Since data is transported via HTTP you will have to make sure that you use some kind of encoding. One of the most popular is base64 encoding. You can find more information at: http://www.webtoolkit.info/javascript-base64.html
The methodology is to base64-encode the data you would like to send and then base64-decode the data at the server(or the client) and use the original data as you intended.
You can transfer any type of data either string or bytes
You can send anything you like, the problem may be how to handle it once you get it ;)
Standard HTML is probably the most common type of ajax content in use out there - you can choose character encoding too, although it's always best to stick with one type of encoding.
AJAX simply means you're transferring data asynchronously over HTTP with a JavaScript call. So your script makes a "normal" HTTP request using the XmlHttpRequest() object. However, as the name implies, it's really only suited for text-based data formats since you generally want to perform some action on the client side with the data you got back from the server (not always though, sometimes people just send XmlHttpRequests only to update something on the server).
On a side note, I have never seen an application where sending binary data would have been appropriate anyway.
Most often, people choose to send data over to the server with POST or GET (which is basically a method to transfer name-value pairs inherent to HTTP). For sending more complex data, for example hierarchical structures, they need to be encoded somehow. XML documents can be made natively per JavaScript, sent over to the server and get parsed into whatever data types necessary. But since XML can be a bit of a pain, many devs use JSON encoded data instead because it's easy to generate and easy to parse.
What the server sends back is equally as arbitrary. Usually, you specify a callback function in your Javascript that handles the incoming data.

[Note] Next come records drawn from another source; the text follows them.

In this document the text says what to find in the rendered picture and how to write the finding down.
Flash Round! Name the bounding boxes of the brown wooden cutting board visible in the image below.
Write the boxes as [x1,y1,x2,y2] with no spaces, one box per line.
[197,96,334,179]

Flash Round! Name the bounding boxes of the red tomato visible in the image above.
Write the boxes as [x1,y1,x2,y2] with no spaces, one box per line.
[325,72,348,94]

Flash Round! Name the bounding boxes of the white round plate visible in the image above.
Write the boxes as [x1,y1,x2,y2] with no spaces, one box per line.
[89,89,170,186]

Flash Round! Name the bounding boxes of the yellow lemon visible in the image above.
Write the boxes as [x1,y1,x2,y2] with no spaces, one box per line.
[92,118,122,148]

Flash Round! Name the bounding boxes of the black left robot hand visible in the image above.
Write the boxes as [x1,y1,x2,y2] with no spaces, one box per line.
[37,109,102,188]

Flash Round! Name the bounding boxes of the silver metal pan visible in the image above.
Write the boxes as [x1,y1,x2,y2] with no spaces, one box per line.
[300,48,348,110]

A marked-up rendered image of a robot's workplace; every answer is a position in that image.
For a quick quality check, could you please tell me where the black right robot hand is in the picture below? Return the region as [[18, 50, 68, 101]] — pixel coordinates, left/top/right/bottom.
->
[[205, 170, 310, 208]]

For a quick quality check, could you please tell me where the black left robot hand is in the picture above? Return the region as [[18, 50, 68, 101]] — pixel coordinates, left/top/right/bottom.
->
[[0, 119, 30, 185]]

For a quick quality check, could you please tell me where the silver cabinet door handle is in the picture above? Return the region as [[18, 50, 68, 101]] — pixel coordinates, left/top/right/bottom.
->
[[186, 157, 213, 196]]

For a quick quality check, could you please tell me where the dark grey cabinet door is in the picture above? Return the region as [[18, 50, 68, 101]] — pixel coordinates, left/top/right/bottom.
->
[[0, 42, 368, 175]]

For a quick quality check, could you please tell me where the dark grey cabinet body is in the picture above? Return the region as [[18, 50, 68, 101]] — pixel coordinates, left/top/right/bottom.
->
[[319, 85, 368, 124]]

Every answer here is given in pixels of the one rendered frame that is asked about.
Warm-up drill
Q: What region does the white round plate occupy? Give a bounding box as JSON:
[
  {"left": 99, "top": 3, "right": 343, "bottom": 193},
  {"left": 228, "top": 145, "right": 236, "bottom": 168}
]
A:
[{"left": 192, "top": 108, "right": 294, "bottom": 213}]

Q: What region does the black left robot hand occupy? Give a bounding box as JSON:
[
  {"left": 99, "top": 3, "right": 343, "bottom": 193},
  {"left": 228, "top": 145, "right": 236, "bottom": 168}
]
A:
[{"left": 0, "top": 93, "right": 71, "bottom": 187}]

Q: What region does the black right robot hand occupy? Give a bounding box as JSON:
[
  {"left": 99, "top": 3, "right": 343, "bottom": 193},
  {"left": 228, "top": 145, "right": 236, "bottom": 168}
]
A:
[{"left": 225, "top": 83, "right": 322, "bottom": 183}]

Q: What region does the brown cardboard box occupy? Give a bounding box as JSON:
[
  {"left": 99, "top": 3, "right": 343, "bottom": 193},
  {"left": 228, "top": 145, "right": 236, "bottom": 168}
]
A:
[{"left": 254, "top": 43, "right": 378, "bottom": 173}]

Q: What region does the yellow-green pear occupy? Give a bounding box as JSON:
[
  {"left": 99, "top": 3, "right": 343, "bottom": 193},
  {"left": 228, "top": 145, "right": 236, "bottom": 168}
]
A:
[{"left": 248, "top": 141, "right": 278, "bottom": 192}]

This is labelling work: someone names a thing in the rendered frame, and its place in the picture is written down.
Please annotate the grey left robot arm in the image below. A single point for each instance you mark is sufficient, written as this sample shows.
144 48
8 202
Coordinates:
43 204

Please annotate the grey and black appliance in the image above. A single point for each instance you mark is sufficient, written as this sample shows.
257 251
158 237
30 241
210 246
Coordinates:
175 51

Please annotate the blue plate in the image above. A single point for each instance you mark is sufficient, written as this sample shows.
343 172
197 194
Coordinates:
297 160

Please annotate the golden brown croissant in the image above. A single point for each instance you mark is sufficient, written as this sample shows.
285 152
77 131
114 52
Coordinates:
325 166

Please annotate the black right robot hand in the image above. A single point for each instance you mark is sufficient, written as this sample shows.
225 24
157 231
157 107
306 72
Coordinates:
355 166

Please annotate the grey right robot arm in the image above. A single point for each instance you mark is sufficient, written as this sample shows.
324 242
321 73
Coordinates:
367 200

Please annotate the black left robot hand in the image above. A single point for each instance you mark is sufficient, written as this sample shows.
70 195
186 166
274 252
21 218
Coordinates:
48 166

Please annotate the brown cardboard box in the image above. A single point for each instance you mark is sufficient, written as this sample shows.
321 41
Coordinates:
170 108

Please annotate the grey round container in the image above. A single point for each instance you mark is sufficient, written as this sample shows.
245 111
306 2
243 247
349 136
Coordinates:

Again, the popular choices are XML and JSON, they parse easily into a document object or an array structure respectively. You could also send plain text or some other packaging but remember that you then have to take care of extracting the usable data from it yourself. Sometimes, it can also be beneficial to send actual HTML fragments to the client to update something on the page directly.
For starters, I suggest you have a look at JQuery. It's a very lightweight framework that abstracts many of evil compatibility stuff and lets you write AJAX requests very nicely.
You can move anything that can be sent over HTTP. There are restrictions about the call being made to the same domain as the page loaded from, but not on the content of the transfer. You can do either GET or POST transactions too.
There is a Digg the Blog entry titled DUI.Stream and MXHR that shows off what they call "Multipart XMLHttpRequests." It is alpha code now, but there is a demo that handles images.